Dopo l’articolo di martedì, ieri il New York Times è tornato di nuovo sul rapporto che Apple ha con la Cina pubblicando “Apple’s iPad and the Human Costs for Workers in China“:
Nella fabbrica di Chengdu sono impiegate circa 120.000 persone, con turni che coprono tutte le 24 ore del giorno. Sui muri, dice il New York Times, ci sono striscioni con slogan come “Lavora duro al tuo impiego oggi oppure lavora duro per trovartene un altro domani”. Apple ha un codice di condotta che fa sottoscrivere ai suoi fornitori, che dice tra le altre cose che gli operai non dovrebbero lavorare più di 60 ore la settimana. Questo limite però è infranto molto spesso e turni di 12 ore e sei giorni lavorativi su sette sembrano essere piuttosto frequenti. Il quotidiano statunitense dice che una buona paga per un operaio in possesso di un titolo di studio superiore è 22 dollari (meno di 17 euro) la settimana inclusi gli straordinari. (traduzione: Il Post)
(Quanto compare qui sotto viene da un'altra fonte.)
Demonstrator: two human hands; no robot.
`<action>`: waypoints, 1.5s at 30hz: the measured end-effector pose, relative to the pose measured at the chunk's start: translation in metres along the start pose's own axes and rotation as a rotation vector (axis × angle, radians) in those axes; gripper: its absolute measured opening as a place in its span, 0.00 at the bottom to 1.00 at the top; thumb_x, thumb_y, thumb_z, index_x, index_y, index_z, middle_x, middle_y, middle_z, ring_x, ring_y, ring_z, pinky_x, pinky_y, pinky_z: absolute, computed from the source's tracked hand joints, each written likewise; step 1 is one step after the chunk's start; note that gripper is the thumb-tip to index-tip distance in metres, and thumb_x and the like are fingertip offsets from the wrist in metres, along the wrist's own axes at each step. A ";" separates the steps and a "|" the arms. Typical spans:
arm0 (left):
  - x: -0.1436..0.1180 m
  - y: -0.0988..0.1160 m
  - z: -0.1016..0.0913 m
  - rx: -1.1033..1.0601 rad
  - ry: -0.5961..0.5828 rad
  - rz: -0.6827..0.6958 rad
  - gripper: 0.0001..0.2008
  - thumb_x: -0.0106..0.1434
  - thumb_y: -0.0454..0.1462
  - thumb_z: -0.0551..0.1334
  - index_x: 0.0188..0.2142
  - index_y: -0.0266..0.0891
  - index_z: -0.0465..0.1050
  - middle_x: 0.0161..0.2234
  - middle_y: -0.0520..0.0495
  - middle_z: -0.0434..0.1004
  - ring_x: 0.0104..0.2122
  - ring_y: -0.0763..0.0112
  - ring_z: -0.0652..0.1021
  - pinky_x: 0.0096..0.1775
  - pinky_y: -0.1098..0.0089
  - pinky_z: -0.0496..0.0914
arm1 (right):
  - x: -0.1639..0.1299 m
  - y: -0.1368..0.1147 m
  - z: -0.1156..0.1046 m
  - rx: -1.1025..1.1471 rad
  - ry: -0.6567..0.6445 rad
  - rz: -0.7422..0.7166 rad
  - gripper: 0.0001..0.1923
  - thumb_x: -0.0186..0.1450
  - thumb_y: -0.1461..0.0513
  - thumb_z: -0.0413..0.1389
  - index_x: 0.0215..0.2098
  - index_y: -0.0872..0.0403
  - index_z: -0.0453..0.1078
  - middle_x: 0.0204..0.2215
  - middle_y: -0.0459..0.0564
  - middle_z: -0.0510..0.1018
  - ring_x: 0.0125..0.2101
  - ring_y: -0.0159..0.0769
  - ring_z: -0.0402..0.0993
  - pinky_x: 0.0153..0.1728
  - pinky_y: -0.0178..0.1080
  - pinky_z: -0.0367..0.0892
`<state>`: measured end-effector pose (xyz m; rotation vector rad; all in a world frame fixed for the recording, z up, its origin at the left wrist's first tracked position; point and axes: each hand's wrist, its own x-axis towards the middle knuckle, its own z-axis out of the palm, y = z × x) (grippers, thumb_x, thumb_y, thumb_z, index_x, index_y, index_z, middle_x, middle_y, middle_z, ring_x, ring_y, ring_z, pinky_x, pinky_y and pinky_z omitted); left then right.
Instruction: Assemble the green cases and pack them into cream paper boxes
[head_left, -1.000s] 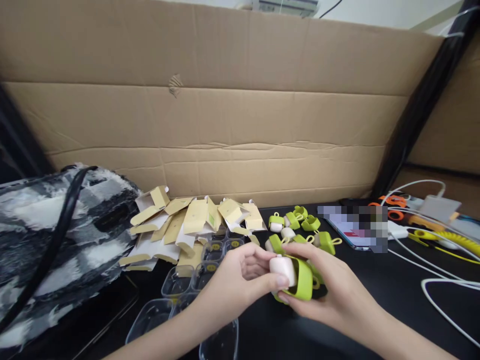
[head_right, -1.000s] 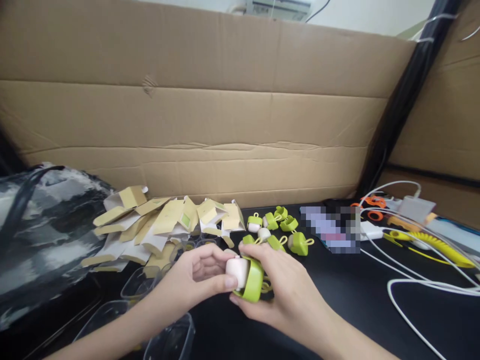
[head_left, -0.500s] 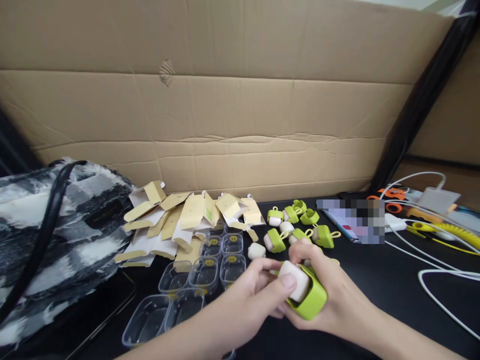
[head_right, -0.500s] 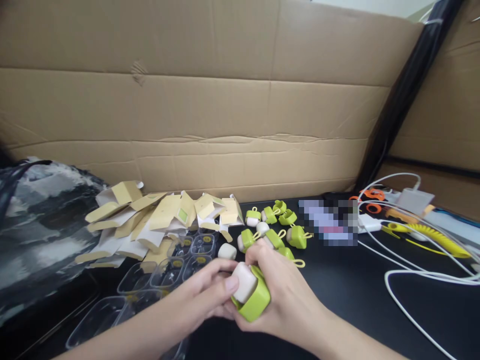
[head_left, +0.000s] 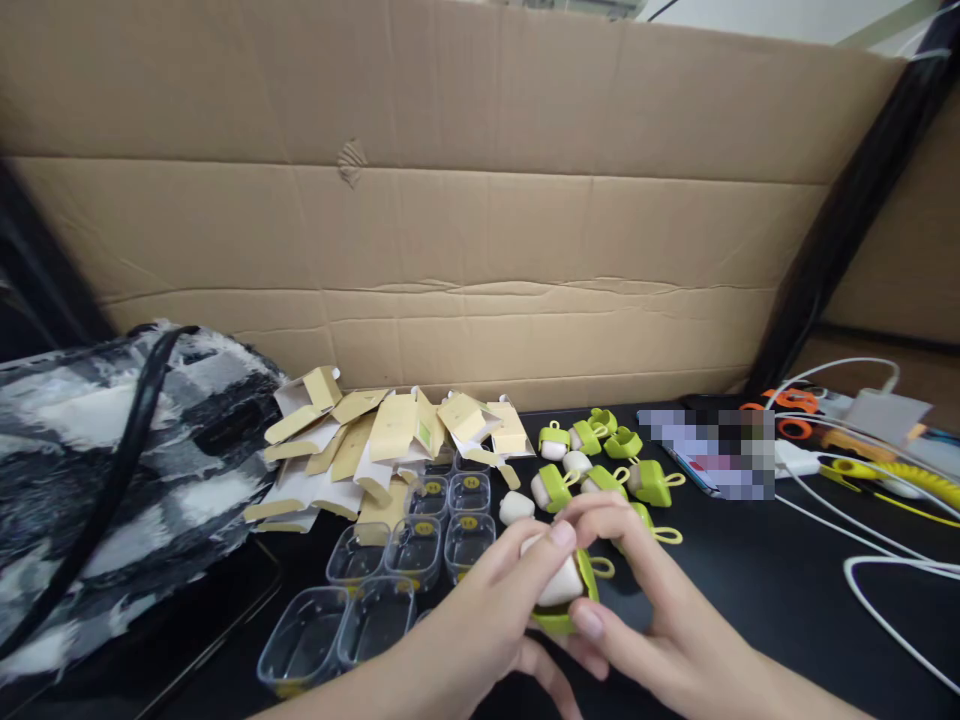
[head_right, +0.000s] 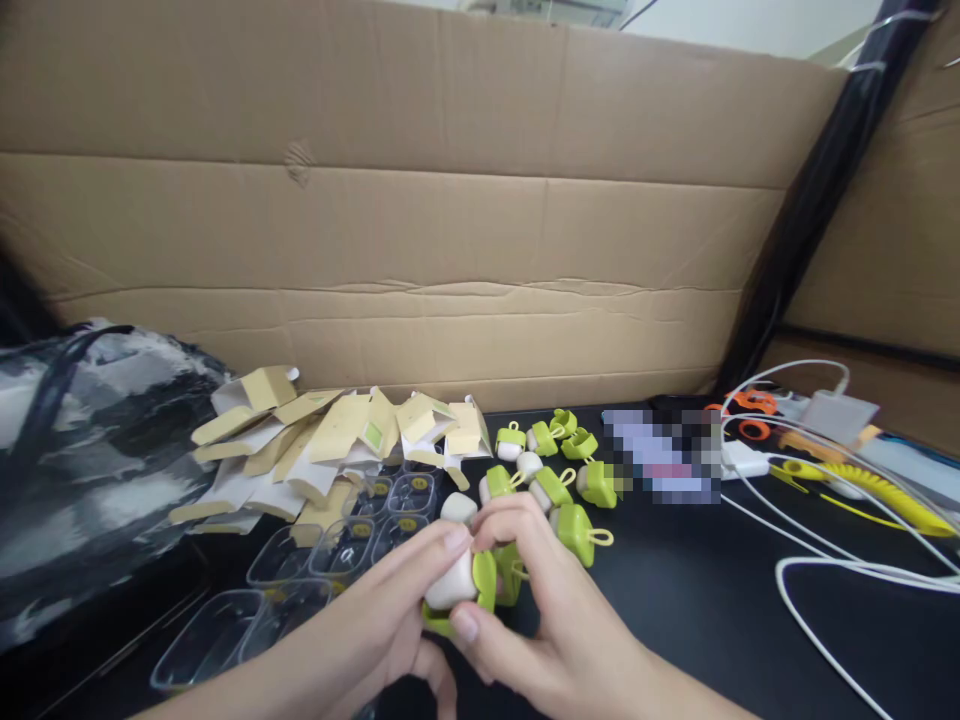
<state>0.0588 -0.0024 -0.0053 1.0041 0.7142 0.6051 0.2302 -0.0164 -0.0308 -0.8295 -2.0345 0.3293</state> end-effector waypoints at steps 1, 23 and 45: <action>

Quanti di voi si sono spazientiti nello scoprire che bisognava attendere due settimane per ricevere l’iPad? Devo ammetterlo: anche a me, quando il tempo di attesa era due settimane, mi si è dipinta sul volto un’espressione insofferente. Quanti di voi hanno criticato la decisione di non rinnovare il design dell’iPhone 4S? Ecco, appunto. Questa situazione è dovuta per una buona parte ai consumatori, che vogliono ogni anno prodotti più veloci, potenti, nuovi, diversi.
Non sarà Apple a cambiarla, inutile crederci. Cambiarla significherebbe andare in bancarotta, perché di questa situazione non si avvantaggia solo Apple, ma ogni azienda; Apple e tutti i suoi concorrenti. L’articolo del NY Times non dice nulla che già non si sapeva, ma è bene che venga scritto, che venga ricordato alle persone che l’efficienza, velocità e il costante rinnovamento che chiedono ha dei costi, umani. Dice un dirigente anonimo di Apple:
“Puoi creare il tuo prodotto in maniera confortevole, in fabbriche accoglienti nei confronti dei lavoratori, o puoi reinventarlo una volta l’anno, farlo migliore, più veloce e più economico; il che richiede delle fabbriche che di fronte agli standard americani appaiono oppressive. E, ora come ora, ai clienti interessa più un nuovo iPhone che le condizioni di lavoro in Cina.”
Come scrive Facci, il NY Times non ha scoperto nulla di nuovo, ma ha ri-scoperto “tutto il campionario che da decenni in realtà riguarda tutta la produzione cinese per tutti i prodotti del mondo”. Se non siete ipocriti, ammetterete a voi stessi che queste cose le sapevate, che le avete sempre immaginate, seppur per stare meglio con voi stessi le avete ignorate. Il NY Times fa bene a ricordarle, a farcele riscoprire, a mettercele forzatamente davanti agli occhi.
Ma andiamo a vedere Amazon, HP, Dell, Samsung, Motorola, Nokia (etc.) e scopriremo comportamenti identici. Questo non significa che l’articolo focalizzato su Apple non sia giusto, significa se mai che non ci si può aspettare che un’azienda cambi mentre tutte le altre continuano ad avvalorarsi di questi sistemi di produzione.
Devono essere i governi a costringere le aziende, e le persone, a cambiare.